■ ABOUT THIS TASK ■
Among the entries below, find the lines that hold the word "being" and report them.

#### INPUT DATA ####

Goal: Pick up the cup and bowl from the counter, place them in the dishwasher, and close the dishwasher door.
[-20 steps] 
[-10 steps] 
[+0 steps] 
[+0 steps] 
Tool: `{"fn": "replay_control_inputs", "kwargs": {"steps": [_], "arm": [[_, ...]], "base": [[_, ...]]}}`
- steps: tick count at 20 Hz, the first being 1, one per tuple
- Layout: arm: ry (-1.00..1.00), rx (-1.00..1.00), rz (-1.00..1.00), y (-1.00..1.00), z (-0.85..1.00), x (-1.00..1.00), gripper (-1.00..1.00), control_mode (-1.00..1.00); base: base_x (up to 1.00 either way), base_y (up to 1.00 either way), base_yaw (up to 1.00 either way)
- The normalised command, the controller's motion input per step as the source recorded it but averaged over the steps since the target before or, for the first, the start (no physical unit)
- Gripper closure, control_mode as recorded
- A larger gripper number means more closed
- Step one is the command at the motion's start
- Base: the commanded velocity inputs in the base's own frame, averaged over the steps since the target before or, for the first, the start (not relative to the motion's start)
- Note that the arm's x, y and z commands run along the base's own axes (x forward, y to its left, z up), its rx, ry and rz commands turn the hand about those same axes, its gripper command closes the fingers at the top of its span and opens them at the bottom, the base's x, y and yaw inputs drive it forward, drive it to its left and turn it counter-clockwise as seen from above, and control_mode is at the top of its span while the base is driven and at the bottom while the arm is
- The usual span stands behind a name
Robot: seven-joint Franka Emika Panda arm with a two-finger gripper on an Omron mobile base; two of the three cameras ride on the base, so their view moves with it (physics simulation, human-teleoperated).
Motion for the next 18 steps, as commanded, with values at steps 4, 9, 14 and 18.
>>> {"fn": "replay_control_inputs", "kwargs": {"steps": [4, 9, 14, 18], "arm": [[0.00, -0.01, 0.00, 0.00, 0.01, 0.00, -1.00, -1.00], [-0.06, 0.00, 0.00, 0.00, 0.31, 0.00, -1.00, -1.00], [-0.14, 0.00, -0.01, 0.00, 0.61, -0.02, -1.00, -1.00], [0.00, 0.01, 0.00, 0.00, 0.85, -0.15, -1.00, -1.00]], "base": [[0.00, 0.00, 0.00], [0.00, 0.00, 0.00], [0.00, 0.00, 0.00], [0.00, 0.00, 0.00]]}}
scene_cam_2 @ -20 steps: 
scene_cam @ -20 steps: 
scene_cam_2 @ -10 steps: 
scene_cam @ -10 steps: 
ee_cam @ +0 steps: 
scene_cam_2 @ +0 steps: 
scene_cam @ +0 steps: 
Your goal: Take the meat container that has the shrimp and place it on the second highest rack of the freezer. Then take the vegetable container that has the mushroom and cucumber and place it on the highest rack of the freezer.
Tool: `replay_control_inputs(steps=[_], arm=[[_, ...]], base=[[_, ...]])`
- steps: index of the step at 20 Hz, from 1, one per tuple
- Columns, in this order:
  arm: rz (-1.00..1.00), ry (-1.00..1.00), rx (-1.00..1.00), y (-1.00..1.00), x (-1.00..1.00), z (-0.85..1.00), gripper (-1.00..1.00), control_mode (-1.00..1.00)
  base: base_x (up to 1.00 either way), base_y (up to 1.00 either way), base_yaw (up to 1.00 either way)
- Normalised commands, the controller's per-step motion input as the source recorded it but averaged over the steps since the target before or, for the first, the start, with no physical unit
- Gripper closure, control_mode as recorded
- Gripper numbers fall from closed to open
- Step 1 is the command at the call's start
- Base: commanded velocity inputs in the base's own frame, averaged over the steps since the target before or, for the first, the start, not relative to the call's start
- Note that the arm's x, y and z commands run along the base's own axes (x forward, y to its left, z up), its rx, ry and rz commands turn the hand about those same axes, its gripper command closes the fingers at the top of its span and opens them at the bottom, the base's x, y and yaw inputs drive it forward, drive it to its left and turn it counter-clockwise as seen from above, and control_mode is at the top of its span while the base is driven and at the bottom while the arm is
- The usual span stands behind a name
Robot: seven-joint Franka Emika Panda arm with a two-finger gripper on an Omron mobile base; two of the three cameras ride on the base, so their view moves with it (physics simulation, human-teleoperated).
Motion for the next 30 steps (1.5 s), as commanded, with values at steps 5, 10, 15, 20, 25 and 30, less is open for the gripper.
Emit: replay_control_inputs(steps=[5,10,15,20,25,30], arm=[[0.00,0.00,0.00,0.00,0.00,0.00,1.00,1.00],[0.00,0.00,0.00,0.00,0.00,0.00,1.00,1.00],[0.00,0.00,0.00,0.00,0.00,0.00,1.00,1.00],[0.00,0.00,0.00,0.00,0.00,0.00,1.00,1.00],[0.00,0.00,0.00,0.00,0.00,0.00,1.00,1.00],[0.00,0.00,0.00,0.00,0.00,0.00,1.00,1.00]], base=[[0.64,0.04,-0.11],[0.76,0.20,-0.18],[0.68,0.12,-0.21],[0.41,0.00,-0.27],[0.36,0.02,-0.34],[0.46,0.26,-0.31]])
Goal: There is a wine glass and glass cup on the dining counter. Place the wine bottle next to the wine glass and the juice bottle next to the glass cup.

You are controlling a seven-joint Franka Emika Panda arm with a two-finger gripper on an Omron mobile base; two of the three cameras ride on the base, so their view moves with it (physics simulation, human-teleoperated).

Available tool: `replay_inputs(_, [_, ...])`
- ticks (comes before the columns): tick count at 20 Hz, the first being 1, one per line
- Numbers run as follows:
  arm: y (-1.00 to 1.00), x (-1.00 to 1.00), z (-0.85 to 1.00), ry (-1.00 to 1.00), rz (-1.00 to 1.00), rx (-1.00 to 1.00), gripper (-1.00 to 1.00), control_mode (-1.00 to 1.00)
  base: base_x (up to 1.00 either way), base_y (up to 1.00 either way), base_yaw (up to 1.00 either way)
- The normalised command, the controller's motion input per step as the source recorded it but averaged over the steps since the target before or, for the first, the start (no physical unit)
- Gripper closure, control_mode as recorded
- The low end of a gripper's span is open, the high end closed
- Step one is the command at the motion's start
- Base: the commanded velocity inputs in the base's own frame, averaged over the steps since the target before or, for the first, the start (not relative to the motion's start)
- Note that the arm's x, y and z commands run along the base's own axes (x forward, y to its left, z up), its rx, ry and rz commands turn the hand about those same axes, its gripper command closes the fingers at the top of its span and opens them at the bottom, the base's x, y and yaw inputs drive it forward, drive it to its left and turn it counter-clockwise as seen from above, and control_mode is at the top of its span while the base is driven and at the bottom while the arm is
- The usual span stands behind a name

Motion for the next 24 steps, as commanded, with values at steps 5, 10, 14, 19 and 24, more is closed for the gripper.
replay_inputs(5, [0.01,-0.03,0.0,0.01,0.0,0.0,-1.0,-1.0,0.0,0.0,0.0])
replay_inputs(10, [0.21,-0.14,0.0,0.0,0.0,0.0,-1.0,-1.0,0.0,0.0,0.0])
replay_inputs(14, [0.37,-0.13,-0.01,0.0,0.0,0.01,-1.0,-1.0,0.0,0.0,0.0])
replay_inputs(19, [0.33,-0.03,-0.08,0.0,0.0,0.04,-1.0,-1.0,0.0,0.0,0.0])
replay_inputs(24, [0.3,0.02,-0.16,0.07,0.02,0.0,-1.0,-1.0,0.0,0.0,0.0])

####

■ SOLUTION TO THIS TASK ■
- steps: tick count at 20 Hz, the first being 1, one per tuple
- ticks (comes before the columns): tick count at 20 Hz, the first being 1, one per line

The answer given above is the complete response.